The optimal temperature for most plants is 30–40°, the range in which respiration stays at a single, fairly high and stable level. This is why moderate warmth supports vigorous metabolic activity without pushing tissues toward heat damage.
How does water content influence respiration?
Water content in plant cells strongly affects respiration intensity, and noticeable respiration occurs only in sufficiently hydrated cells. Dry tissues respire so weakly that their gas exchange is barely measurable.
There is no straightforward, linear relationship between respiration intensity and the amount of water, however. A slight drop in leaf moisture actually intensifies respiration, while greater dehydration weakens it; seeds in an air-dry state respire negligibly, yet respiration increases as seed moisture rises.
During seed ripening, respiration intensity falls as moisture content declines. When grain reaches the late waxy stage of ripeness and its water content drops to about 16%, respiration intensity decreases sharply, because the water remaining in the grain is held firmly by colloids and is no longer freely available for metabolic reactions.
Does light affect plant respiration directly?
Light affects respiration indirectly rather than directly. Its most immediate influence comes from the rise in temperature that occurs when plants are warmed by the sun's rays, and this warming, not the light itself, speeds up respiration.
Light also shapes respiration through the accumulation of assimilates that serve as the respiratory substrate. By driving photosynthesis, illumination builds up the sugars that respiration later breaks down, so the effect of light reaches respiration through two separate, indirect pathways.
How does aeration and oxygen supply affect respiration?
The oxygen content of the atmosphere surrounding a plant is essential for respiration. The normal oxygen level of air, up to about 21%, is enough for healthy plant respiration. Respiration begins to be suppressed when oxygen falls below 5%, and at that point анаэробное дыхание may set in.
Roots and rhizomes obtain oxygen from the air held in the soil, where its content ranges from 7 to 12% in soil with a good crumb structure. In poorly worked, structureless, or heavily waterlogged soils the oxygen content drops sharply, which can leave the roots short of the oxygen they need to respire.
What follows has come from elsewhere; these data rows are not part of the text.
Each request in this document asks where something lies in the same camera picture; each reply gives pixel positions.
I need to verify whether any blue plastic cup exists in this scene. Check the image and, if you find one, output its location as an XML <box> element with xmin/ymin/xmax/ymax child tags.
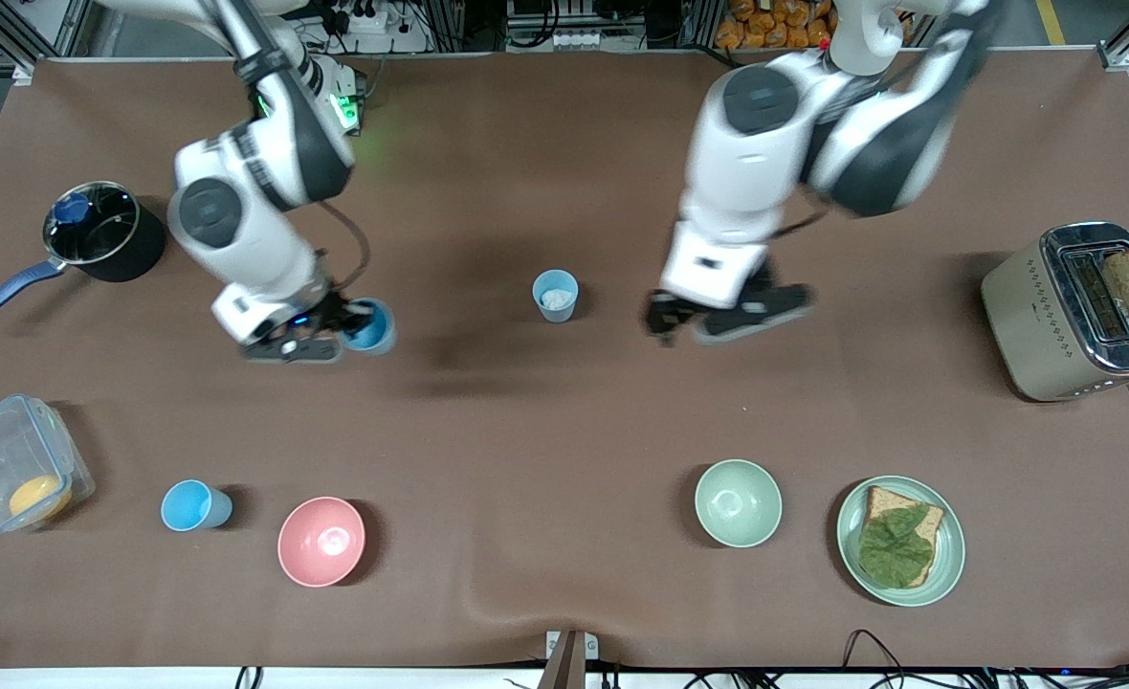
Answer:
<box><xmin>340</xmin><ymin>297</ymin><xmax>398</xmax><ymax>357</ymax></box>
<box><xmin>161</xmin><ymin>479</ymin><xmax>233</xmax><ymax>532</ymax></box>

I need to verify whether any blue cup holding paper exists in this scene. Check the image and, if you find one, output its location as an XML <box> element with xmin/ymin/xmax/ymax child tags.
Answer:
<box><xmin>532</xmin><ymin>269</ymin><xmax>580</xmax><ymax>323</ymax></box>

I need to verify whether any green bowl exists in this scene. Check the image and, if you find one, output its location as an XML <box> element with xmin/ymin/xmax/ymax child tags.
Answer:
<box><xmin>695</xmin><ymin>459</ymin><xmax>784</xmax><ymax>548</ymax></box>

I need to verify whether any pink bowl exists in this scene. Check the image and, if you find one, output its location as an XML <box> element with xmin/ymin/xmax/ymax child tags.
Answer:
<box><xmin>277</xmin><ymin>496</ymin><xmax>366</xmax><ymax>588</ymax></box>

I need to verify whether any bread slice under lettuce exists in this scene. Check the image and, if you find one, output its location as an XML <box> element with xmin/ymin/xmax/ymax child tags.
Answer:
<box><xmin>859</xmin><ymin>485</ymin><xmax>946</xmax><ymax>589</ymax></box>

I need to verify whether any green plate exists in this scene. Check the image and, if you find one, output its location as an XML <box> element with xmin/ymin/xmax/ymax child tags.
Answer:
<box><xmin>836</xmin><ymin>476</ymin><xmax>966</xmax><ymax>608</ymax></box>

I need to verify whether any white power strip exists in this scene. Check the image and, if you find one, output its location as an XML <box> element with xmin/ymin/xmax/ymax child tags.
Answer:
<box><xmin>333</xmin><ymin>0</ymin><xmax>395</xmax><ymax>35</ymax></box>

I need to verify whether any bag of orange buns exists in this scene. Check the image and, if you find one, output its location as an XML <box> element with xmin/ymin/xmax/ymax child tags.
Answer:
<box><xmin>715</xmin><ymin>0</ymin><xmax>835</xmax><ymax>51</ymax></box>

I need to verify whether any green lettuce leaf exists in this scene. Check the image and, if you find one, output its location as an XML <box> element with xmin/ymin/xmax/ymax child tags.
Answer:
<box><xmin>857</xmin><ymin>504</ymin><xmax>937</xmax><ymax>587</ymax></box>

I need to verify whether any orange round food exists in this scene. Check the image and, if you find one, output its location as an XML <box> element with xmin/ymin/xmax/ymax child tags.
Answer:
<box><xmin>8</xmin><ymin>476</ymin><xmax>73</xmax><ymax>522</ymax></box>

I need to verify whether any beige chrome toaster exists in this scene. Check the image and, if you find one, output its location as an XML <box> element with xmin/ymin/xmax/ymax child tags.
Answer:
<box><xmin>981</xmin><ymin>222</ymin><xmax>1129</xmax><ymax>403</ymax></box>

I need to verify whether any black pot with blue handle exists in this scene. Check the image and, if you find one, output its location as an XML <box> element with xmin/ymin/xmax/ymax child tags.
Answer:
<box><xmin>0</xmin><ymin>180</ymin><xmax>166</xmax><ymax>329</ymax></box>

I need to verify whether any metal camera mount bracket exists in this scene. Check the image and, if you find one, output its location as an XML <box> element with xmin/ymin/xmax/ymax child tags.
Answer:
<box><xmin>545</xmin><ymin>630</ymin><xmax>600</xmax><ymax>689</ymax></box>

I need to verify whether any black looped cable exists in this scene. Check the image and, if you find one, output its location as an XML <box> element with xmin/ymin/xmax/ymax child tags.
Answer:
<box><xmin>842</xmin><ymin>629</ymin><xmax>910</xmax><ymax>673</ymax></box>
When soil oxygen runs low, anaerobic respiration begins, and once the plant's reserve substances are exhausted the roots die off and the plant perishes. This is why drainage and soil structure are so closely tied to root health.
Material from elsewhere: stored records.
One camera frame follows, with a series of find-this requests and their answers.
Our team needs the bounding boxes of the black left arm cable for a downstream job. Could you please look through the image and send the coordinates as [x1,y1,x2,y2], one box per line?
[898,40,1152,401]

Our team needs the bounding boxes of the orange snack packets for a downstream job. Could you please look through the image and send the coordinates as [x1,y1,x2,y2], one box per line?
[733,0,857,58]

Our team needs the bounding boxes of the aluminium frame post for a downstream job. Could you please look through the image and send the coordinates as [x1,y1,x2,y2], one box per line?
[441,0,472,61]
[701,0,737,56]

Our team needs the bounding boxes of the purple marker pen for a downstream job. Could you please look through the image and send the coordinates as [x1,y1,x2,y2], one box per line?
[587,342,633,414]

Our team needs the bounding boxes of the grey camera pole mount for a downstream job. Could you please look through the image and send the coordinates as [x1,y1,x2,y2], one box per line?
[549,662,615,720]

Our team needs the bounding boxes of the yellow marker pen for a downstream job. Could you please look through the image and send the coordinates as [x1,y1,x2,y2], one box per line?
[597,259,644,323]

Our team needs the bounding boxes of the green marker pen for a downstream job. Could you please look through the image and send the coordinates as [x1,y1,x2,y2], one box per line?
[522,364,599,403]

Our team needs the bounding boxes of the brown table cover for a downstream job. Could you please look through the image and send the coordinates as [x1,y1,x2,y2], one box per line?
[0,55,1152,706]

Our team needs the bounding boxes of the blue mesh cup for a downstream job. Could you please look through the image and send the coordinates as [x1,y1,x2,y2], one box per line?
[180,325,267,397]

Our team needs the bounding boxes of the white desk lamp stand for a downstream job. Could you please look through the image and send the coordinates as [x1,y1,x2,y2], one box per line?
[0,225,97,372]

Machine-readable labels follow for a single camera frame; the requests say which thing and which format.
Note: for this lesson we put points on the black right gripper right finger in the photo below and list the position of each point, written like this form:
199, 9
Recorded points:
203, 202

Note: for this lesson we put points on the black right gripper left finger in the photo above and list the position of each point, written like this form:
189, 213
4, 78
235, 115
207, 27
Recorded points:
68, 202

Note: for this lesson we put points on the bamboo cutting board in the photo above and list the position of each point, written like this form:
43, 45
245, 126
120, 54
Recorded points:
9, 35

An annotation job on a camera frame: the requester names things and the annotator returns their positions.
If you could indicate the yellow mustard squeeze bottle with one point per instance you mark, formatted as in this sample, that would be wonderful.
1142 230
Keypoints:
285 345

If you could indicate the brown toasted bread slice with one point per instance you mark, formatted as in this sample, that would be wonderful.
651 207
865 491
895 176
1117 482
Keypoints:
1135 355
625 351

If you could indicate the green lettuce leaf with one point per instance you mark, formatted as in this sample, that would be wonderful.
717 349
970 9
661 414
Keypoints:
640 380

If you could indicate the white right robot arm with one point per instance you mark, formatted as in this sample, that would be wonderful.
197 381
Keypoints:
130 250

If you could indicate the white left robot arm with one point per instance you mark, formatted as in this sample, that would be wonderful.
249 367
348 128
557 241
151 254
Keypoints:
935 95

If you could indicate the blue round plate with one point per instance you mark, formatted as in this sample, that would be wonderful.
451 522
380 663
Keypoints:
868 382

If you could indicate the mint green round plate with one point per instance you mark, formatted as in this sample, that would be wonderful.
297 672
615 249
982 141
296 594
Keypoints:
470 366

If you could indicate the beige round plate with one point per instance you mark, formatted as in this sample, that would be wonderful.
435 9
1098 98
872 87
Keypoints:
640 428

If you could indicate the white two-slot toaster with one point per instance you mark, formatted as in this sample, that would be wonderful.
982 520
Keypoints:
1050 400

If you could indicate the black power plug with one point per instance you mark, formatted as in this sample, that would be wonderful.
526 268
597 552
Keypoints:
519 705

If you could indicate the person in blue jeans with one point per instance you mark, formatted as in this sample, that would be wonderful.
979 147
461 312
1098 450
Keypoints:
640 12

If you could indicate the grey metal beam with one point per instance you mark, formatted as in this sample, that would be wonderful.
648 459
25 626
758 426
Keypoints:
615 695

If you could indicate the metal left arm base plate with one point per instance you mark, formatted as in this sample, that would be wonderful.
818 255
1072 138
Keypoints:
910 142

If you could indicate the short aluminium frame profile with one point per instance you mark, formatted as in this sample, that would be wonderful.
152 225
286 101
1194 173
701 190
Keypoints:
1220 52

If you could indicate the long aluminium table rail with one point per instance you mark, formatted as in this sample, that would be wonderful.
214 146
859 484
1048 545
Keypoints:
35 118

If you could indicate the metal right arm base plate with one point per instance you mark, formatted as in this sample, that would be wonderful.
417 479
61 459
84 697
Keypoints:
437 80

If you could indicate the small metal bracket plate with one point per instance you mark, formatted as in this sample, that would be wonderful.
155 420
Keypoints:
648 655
What other factors influence plant respiration?
Beyond the four major environmental factors, toxins and physical injury also alter respiration. When a plant is exposed to poisonous substances in large doses, respiration rapidly declines and the plant dies; in small doses, by contrast, the same poisons stimulate respiration.
Respiration intensity rises sharply when a plant is wounded, which is probably a protective reaction of the organism. The division of cells on the surface of the wound likely plays a part here, as it does, for example, when trees are grafted.
- Temperature — roughly doubles respiration per 10° rise up to about 40°, then becomes damaging above 50°.
- Water content — respiration needs hydrated cells, but the relationship is non-linear.
- Light — acts indirectly through warming and through building respiratory substrate.
- Aeration — below 5% oxygen, respiration is suppressed and may turn anaerobic.
- Toxins and wounding — small toxin doses stimulate, large doses kill; injury intensifies respiration.